→ RECORD EXCERPTS:
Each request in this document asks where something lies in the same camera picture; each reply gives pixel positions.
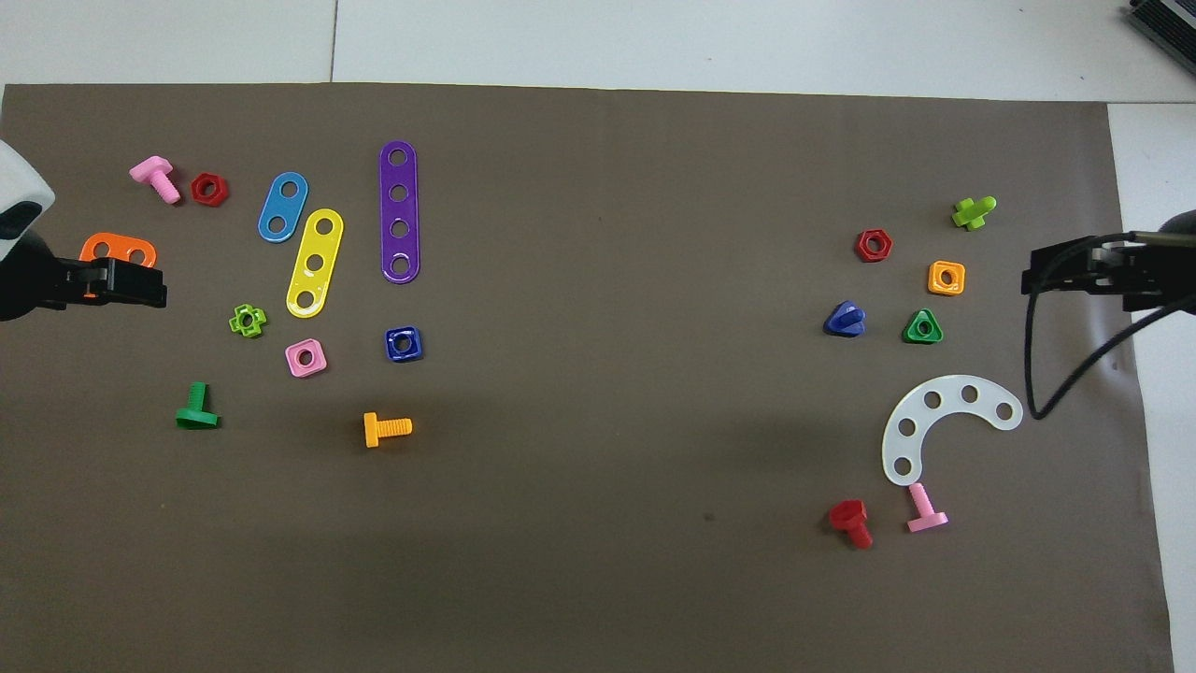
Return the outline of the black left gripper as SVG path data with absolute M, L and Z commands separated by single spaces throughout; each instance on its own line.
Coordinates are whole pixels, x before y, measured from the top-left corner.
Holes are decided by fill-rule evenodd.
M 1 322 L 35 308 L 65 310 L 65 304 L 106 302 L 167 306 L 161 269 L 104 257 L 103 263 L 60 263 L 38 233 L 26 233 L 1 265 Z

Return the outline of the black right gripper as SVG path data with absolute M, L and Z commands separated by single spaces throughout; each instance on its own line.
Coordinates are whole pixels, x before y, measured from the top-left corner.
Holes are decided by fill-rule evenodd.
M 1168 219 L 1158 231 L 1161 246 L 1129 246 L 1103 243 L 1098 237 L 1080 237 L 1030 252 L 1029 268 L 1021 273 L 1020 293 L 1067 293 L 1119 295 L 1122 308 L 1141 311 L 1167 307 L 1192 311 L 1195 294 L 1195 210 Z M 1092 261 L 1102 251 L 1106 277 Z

→ TASK:
Show every line of the material above in which "gripper" is present.

→ RESULT FOR THIS EXERCISE:
Return the outline of the black left gripper as SVG path data with absolute M, L and Z commands separated by single spaces throughout; each instance on its own line.
Return the outline of the black right gripper as SVG path data with absolute M, L and Z commands separated by single spaces throughout; each instance on its own line.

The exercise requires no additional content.